## WORK REQUIRED
A verbatim printing of the entries that follow is needed; pictures must not appear in it.

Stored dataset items

________________________________________

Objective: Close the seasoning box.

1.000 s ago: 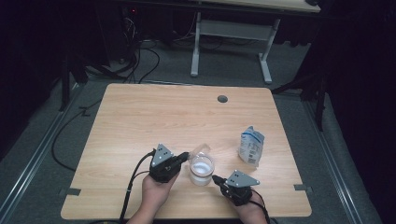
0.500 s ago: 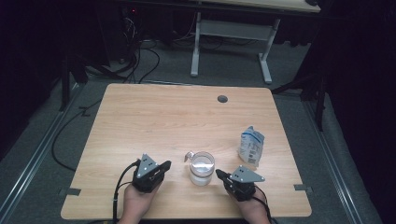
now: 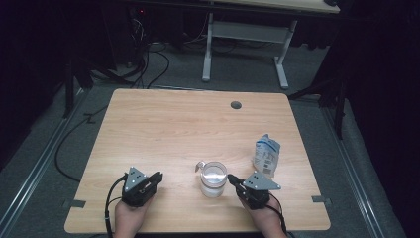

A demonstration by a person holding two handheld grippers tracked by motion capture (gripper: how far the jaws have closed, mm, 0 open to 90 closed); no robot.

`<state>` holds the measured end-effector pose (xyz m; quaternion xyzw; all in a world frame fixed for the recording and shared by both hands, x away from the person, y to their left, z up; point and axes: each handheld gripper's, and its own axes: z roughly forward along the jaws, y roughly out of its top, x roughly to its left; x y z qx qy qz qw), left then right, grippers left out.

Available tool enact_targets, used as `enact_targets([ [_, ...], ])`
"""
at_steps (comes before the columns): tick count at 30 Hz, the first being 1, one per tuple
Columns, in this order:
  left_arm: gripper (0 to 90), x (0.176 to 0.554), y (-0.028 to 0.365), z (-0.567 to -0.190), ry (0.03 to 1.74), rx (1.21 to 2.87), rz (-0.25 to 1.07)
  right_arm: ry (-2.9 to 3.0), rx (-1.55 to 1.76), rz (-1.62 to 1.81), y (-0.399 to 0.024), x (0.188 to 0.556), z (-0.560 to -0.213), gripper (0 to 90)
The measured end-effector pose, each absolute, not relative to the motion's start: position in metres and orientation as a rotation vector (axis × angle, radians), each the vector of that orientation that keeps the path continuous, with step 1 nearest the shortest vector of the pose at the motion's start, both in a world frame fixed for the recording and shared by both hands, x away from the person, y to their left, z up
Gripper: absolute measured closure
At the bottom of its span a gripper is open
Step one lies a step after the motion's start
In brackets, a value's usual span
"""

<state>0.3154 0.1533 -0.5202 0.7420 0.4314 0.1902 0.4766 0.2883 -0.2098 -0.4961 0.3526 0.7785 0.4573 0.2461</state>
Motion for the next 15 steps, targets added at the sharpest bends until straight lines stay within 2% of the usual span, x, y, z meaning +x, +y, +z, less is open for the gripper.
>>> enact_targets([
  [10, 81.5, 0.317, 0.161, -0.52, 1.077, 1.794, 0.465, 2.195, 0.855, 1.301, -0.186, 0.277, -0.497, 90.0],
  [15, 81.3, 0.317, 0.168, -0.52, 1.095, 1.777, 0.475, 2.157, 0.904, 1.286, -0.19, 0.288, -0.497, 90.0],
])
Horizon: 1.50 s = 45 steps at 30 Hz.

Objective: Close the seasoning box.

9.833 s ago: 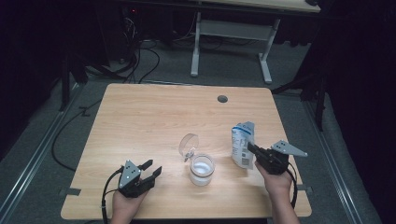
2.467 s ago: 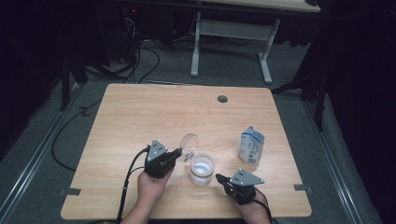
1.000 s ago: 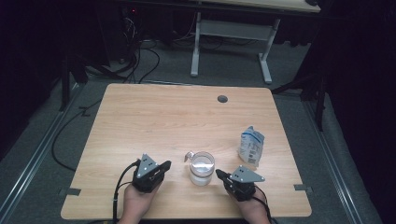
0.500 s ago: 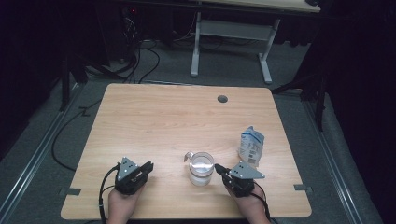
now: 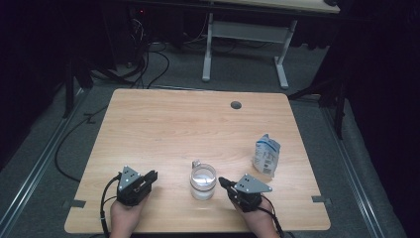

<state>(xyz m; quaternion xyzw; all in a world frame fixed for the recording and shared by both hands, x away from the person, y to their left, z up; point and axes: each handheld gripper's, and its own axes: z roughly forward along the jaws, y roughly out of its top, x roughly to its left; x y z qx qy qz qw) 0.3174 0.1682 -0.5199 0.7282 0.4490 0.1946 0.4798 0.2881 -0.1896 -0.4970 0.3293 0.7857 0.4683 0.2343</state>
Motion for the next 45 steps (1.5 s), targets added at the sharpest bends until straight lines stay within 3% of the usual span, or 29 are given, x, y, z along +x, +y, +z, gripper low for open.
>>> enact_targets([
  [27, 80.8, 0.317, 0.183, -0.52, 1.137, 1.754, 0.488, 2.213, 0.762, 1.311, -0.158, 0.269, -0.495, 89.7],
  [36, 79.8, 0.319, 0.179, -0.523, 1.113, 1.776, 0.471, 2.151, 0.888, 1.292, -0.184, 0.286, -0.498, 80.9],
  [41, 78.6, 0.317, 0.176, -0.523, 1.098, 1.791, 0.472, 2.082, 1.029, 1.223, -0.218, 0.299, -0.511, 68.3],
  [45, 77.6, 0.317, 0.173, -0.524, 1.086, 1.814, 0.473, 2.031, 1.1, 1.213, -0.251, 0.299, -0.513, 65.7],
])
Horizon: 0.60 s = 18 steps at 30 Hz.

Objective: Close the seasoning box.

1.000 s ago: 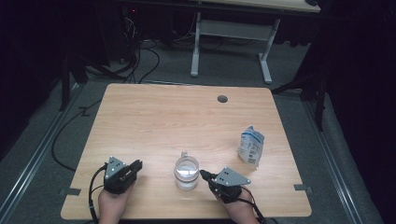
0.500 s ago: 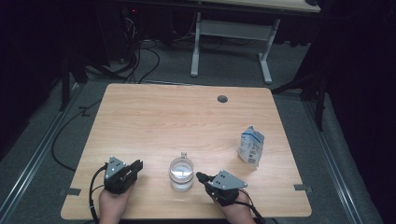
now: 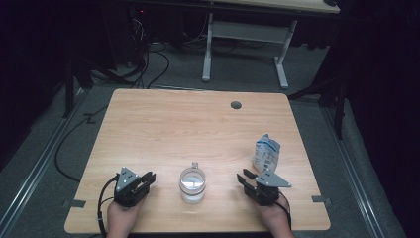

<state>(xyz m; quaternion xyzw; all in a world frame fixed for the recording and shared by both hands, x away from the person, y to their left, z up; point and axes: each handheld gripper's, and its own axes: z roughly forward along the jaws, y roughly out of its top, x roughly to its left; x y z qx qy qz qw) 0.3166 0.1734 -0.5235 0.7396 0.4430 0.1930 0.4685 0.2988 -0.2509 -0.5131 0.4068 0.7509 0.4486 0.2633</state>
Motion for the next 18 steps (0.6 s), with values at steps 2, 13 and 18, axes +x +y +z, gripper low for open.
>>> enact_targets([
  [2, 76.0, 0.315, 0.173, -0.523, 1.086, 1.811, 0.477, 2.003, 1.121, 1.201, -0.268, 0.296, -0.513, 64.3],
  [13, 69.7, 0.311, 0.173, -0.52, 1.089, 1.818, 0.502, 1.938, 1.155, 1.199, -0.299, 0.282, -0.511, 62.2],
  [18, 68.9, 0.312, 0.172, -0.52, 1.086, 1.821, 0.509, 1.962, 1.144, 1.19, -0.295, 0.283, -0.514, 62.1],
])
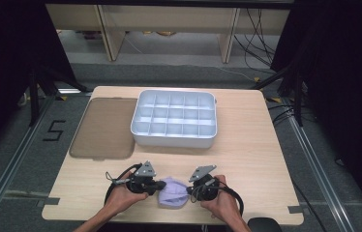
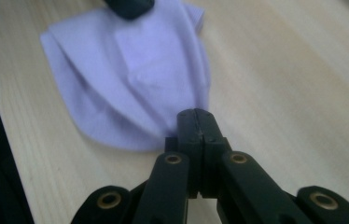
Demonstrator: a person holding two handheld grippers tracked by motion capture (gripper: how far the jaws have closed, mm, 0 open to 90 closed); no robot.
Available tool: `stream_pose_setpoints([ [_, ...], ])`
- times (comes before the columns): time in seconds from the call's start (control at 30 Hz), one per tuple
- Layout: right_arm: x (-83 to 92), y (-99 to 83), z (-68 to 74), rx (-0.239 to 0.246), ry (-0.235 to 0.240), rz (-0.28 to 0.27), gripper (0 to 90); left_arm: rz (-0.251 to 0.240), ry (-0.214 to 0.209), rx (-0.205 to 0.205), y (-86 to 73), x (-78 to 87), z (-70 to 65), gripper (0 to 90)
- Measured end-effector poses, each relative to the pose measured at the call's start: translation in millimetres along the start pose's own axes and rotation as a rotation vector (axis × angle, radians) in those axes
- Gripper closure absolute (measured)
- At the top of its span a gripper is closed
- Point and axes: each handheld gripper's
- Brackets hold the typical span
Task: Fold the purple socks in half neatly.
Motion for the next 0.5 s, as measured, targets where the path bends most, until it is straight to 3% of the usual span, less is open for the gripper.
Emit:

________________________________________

## ANSWER FOR THIS EXERCISE
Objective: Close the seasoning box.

1.000 s ago: 
0.500 s ago: 
now: 

A demonstration by a person holding two handheld grippers tracked by motion capture (gripper: how far the jaws have closed, mm, 0 open to 90 closed); no robot.

`<state>` holds the measured end-effector pose (xyz m; quaternion xyzw; all in a world frame fixed for the recording and shared by both hands, x away from the person, y to their left, z up; point and axes: each handheld gripper's, and its own axes: z roughly forward along the jaws, y roughly out of its top, x roughly to its left; x y z qx qy qz qw), left then right, grippers left out.

Available tool enact_targets, used as `enact_targets([ [_, ...], ])`
"""
at_steps (comes before the columns): tick count at 30 Hz, the first being 1, one per tuple
Columns, in this order:
  left_arm: gripper (0 to 90), x (0.176 to 0.554), y (-0.028 to 0.365), z (-0.567 to -0.190), ry (0.03 to 1.74), rx (1.21 to 2.87), rz (-0.25 to 1.07)
  right_arm: ry (-2.9 to 3.0), rx (-1.55 to 1.76), rz (-1.62 to 1.81), y (-0.399 to 0.024), x (0.188 to 0.556), z (-0.560 to -0.213), gripper (0 to 90)
The measured end-effector pose, each absolute, not relative to the motion's start: position in metres and orientation as a rotation vector (axis × angle, radians), each the vector of that orientation that keeps the path continuous, with step 1 nearest the shortest vector of the pose at the motion's start, both in a world frame fixed for the recording and shared by both hands, x away from the person, y to their left, z up
Gripper: absolute measured closure
At the bottom of its span a gripper is open
Step one lies a step after the motion's start
In brackets, a value's usual span
"""

<state>0.3154 0.1533 -0.5202 0.7420 0.4314 0.1902 0.4766 0.2883 -0.2098 -0.4961 0.3526 0.7785 0.4573 0.2461</state>
Motion for the next 15 steps, targets added at the sharpest bends until straight lines stay within 2% of the usual span, x, y, z meaning +x, +y, +z, less is open for the gripper.
>>> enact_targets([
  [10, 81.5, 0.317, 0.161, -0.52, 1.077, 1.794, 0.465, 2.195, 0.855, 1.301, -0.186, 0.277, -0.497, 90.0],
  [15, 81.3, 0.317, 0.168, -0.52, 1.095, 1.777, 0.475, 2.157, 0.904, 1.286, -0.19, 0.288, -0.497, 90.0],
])
Horizon: 1.50 s = 45 steps at 30 Hz.

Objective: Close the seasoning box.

9.833 s ago: 
2.467 s ago: 
1.000 s ago: 
0.500 s ago: 
now: 

<state>(xyz m; quaternion xyzw; all in a world frame fixed for the recording and shared by both hands, x away from the person, y to their left, z up; point and axes: each handheld gripper's, and its own axes: z roughly forward along the jaws, y roughly out of its top, x roughly to its left; x y z qx qy qz qw) 0.3174 0.1682 -0.5199 0.7282 0.4490 0.1946 0.4798 0.2881 -0.1896 -0.4970 0.3293 0.7857 0.4683 0.2343</state>
Motion for the next 45 steps (1.5 s), targets added at the sharpest bends until straight lines stay within 3% of the usual span, or 29 are given, x, y, z along +x, +y, +z, gripper low for open.
>>> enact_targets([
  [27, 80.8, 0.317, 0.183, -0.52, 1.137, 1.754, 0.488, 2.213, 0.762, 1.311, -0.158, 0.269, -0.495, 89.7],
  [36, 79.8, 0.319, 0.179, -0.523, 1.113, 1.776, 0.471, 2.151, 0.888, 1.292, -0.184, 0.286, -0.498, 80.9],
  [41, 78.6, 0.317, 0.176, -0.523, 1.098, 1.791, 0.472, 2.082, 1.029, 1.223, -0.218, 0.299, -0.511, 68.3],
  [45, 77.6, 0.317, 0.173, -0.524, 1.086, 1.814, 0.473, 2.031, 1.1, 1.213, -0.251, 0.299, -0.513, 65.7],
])
Horizon: 0.60 s = 18 steps at 30 Hz.

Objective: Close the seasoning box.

1.000 s ago: 
0.500 s ago: 
now: 

<state>(xyz m; quaternion xyzw; all in a world frame fixed for the recording and shared by both hands, x away from the person, y to their left, z up; point and axes: each handheld gripper's, and its own axes: z roughly forward along the jaws, y roughly out of its top, x roughly to its left; x y z qx qy qz qw) 0.3166 0.1734 -0.5235 0.7396 0.4430 0.1930 0.4685 0.2988 -0.2509 -0.5131 0.4068 0.7509 0.4486 0.2633</state>
Motion for the next 18 steps (0.6 s), with values at steps 2, 13 and 18, axes +x +y +z, gripper low for open.
>>> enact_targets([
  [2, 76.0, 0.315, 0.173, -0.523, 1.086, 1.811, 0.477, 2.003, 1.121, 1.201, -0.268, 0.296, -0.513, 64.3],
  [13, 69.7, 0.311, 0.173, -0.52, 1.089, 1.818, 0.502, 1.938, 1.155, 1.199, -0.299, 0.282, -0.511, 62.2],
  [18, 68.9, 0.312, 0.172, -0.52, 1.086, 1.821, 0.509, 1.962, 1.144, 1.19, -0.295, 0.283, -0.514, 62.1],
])
Demonstrator: a person holding two handheld grippers tracked by motion capture (gripper: how far the jaws have closed, mm, 0 open to 90 closed); no robot.
Available tool: `stream_pose_setpoints([ [_, ...], ])`
- times (comes before the columns): time in seconds from the call's start (control at 30 Hz), one per tuple
- Layout: right_arm: x (-83 to 92), y (-99 to 83), z (-68 to 74), rx (-0.239 to 0.246), ry (-0.235 to 0.240), rz (-0.28 to 0.27), gripper (0 to 90); left_arm: rz (-0.251 to 0.240), ry (-0.214 to 0.209), rx (-0.205 to 0.205), y (-86 to 73), x (-78 to 87), z (-70 to 65), gripper (0 to 90)
- Measured end-effector poses, each relative to the pose measured at the call's start: translation in millimetres along the start pose's own axes and rotation as a rotation vector (axis × angle, radians) in those axes
- Gripper closure absolute (measured)
- At the top of its span a gripper is closed
- Point and axes: each handheld gripper's
- Brackets hold the typical span
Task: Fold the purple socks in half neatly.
Motion for the next 0.5 s, as measured, targets where the path bends most, until it is straight to 3% of the usual span, less is open for the gripper.
Emit:

No further response is needed.